Раздался следующий стон.
— Ладно, — сдалась Биргитта. — Вот что произошло в субботу.
Она задумалась на несколько томительно долгих секунд.
— Все, что связано с номинированием на Нобелевскую премию, не подлежит разглашению в течение пятидесяти лет. Имена номинантов, имена и мнения экспертов.
— Я поняла, — сказала Анника.
— Нобелевский комитет состоит из шести человек: председателя, вице-председателя, трех членов и секретаря Нобелевской ассамблеи.
— Могу предположить, что это существенно, — сказала Анника.
— Тебе придется проявить терпение, — осадила ее Биргитта Ларсен, — ибо то, что я сейчас расскажу, не подлежит разглашению в ближайшие сорок девять лет. В прошлом году Каролина отказалась подписать документ о номинации компании «Меди-Тек» на Нобелевскую премию. Остальные пять членов не могли понять почему, но Каролина отказалась, не объясняя причин.
У Анники забилось сердце.
— Что сделала компания «Меди-Тек», чтобы заслужить Нобелевскую премию?
— Я же говорила, что они нашли способ тормозить дистрофию аксонов.
— Ах да, — вспомнила Анника. — Неиссякаемый источник жизни. Какую — в денежном исчислении — они получили бы премию, если бы им ее присудили за это конкретное открытие?
— Нобелевская премия? В денежном исчислении? Для «Меди-Тек»?
Биргитта задумалась.
— Забавно, что ты спрашиваешь об этом, потому что Эрнст действительно занимался этим вопросом. Он был единственным в институте человеком, который разбирался в этих вещах. Признание и спрос на неиссякаемый источник жизни, как ты его назвала, подстегнутый присуждением премии, могли принести компании «Меди-Тек» пятьдесят миллиардов долларов, считал Эрнст, но, может быть, и вдвое больше.
Пятьдесят миллиардов долларов.
Триста пятьдесят миллиардов крон, подумала Анника. Неужели такие деньги вообще существуют?

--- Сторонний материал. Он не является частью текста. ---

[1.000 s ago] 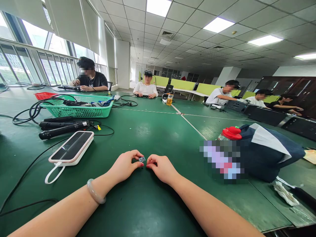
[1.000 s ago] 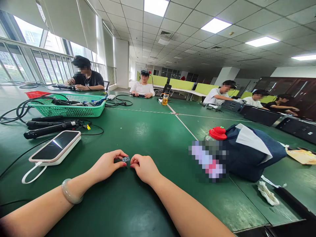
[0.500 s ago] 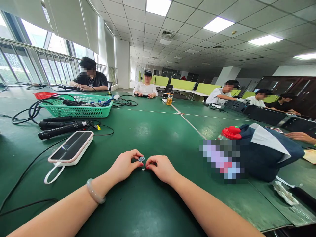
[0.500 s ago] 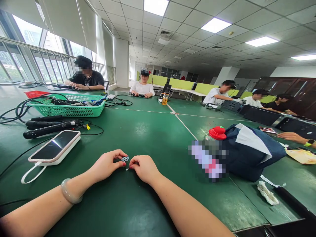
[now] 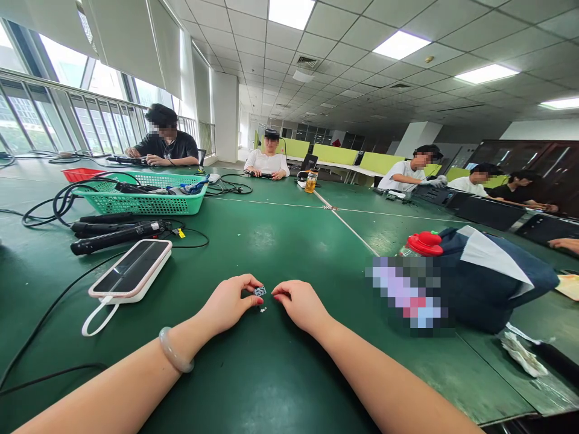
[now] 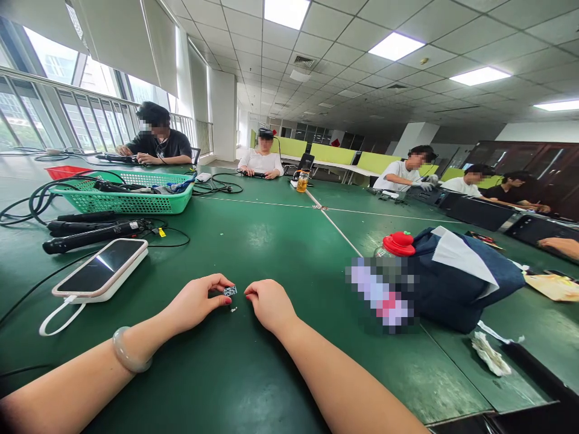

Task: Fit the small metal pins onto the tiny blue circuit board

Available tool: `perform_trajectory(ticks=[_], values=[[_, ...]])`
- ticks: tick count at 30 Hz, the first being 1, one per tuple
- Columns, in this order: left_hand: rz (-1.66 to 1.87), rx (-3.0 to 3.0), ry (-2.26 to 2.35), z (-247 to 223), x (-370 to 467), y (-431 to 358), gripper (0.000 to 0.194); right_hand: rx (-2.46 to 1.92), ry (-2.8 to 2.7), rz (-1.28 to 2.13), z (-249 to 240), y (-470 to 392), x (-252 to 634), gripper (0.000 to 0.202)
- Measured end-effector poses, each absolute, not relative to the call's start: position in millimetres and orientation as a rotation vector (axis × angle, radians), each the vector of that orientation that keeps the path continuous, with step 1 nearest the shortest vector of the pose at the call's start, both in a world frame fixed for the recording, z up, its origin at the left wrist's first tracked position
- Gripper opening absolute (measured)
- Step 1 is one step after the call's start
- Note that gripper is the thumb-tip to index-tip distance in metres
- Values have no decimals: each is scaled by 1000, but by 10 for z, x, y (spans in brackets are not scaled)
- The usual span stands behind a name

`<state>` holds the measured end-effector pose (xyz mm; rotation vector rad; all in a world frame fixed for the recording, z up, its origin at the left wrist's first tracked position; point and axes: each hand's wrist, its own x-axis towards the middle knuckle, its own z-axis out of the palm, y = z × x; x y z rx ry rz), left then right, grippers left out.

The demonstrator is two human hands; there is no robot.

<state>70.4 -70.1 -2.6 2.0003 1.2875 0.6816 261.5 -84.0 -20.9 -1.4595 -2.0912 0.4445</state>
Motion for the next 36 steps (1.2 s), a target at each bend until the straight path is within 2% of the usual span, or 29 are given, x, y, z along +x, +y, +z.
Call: perform_trajectory(ticks=[5,16,23,30,36], values=[[676,2010,1314,5,712,-714,25,-1525,-2240,254,-194,-842,2609,17],[698,2017,1302,-28,707,-704,24,-1483,-2241,309,-240,-829,2611,10],[689,2034,1296,-20,705,-710,22,-1334,-2368,275,-251,-899,2548,17],[704,2042,1278,-25,709,-705,22,-1335,-2365,247,-239,-913,2505,7],[681,2046,1300,-27,705,-703,22,-1326,-2385,199,-261,-911,2512,7]])
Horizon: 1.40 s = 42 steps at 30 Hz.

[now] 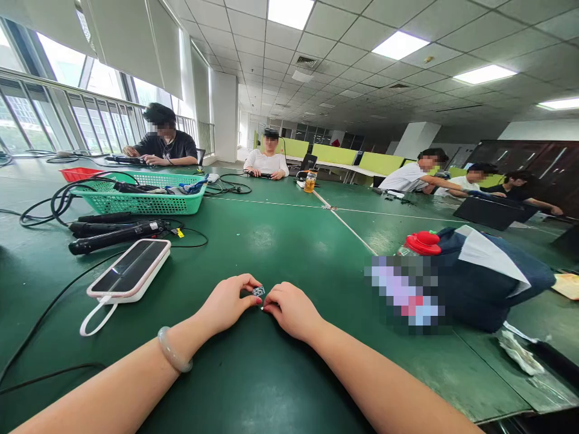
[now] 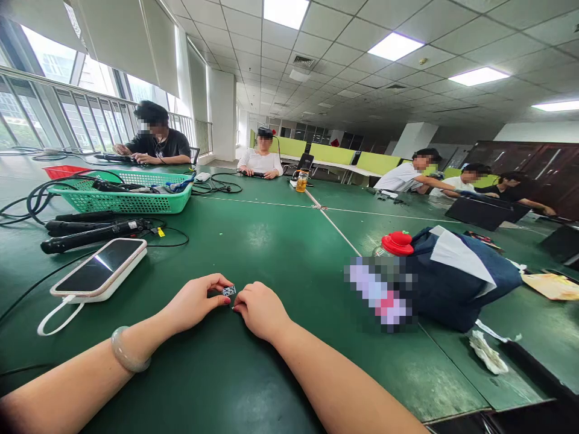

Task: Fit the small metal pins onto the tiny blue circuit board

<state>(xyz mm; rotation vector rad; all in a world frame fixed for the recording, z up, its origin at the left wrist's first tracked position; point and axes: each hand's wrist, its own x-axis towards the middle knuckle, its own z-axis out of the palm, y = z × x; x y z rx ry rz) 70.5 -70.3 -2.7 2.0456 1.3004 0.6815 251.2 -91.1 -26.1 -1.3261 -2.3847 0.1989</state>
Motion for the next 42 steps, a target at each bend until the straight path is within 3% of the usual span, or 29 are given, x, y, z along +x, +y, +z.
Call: perform_trajectory(ticks=[42], values=[[655,1962,1263,-77,687,-658,29,-1336,-2233,427,-246,-894,2551,8]])
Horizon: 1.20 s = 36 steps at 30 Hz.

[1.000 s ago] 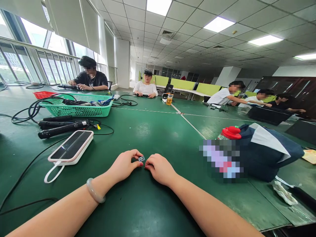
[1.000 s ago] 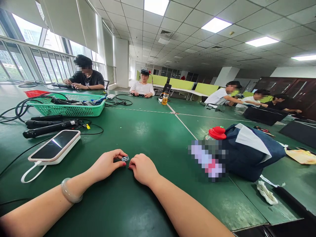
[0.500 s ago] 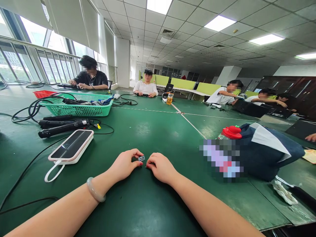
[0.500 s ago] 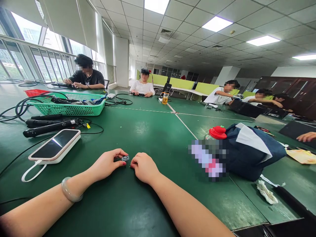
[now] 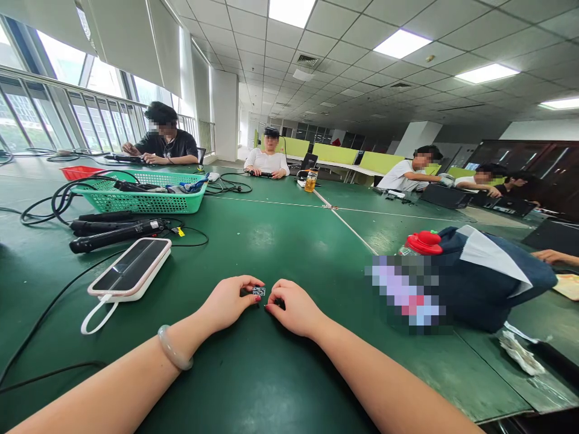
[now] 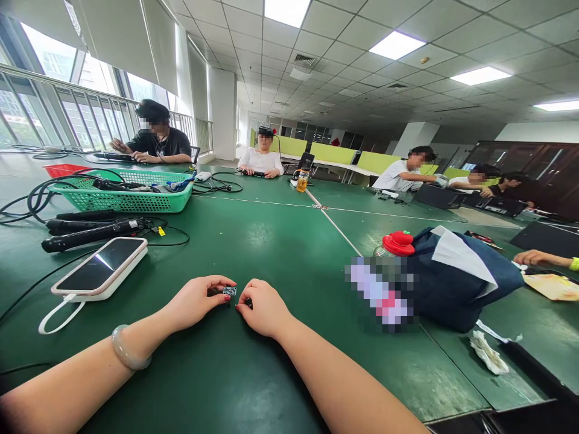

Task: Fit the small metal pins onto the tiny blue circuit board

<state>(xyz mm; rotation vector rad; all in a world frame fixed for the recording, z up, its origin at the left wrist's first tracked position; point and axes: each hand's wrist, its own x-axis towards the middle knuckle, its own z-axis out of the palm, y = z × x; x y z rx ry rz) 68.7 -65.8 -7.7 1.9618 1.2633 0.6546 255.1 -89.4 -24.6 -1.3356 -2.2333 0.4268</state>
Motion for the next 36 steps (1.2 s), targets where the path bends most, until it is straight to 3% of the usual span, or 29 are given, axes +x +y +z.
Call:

— С чисто формальной точки зрения «Меди-Тек» должна была фигурировать в предварительном списке номинантов, — продолжила Биргитта Ларсен, — но Каролина была тверда как кремень. Она сказала, что подаст в отставку, если Сёрен будет продолжать настаивать на своем.
— Ты сама это видела?
— Конечно нет! Меня избрали в Нобелевский комитет только в этом году. Мне рассказала Кари.
— И что случилось в прошлую субботу?
— Произошло приблизительно то же самое. Компанию «Меди-Тек» снова предложили номинировать на премию, и снова это предложение исходило от Сёрена Хаммарстена. Эрнст с самого начала уперся и без обсуждения отказался вносить компанию «Меди-Тек» в список. Сёрен был в ярости, сказал, что это коррупция и подковерные игры. Эрнст взорвался и назвал Сёрена патентованным лакеем. Ну, ты представляешь, что после этого началось и на что все это было похоже. У других членов комитета тоже были кандидаты, которых они хотели либо продвинуть, либо отвергнуть, — так что заседание получилось очень шумным.
— А потом?
— После заседания члены комитета отправились на семинар, а потом большинство пошло в буфет. Ларс-Генри, которого в прошлом году исключили из комитета, явился на семинар. Мы не могли его выгнать, потому что семинар — мероприятие, открытое для всех сотрудников института.
— Он начал ругаться во время семинара?
— Во время самой лекции он вел себя тихо, но потом, на фуршете, достаточно много выпил. После семинаров у нас обычно бывает бесплатный буфет и бокал красного вина, но за остальное надо платить. Деньги Нобеля предназначены для выплаты премий, а не для оплаты выпивок на институтской лужайке.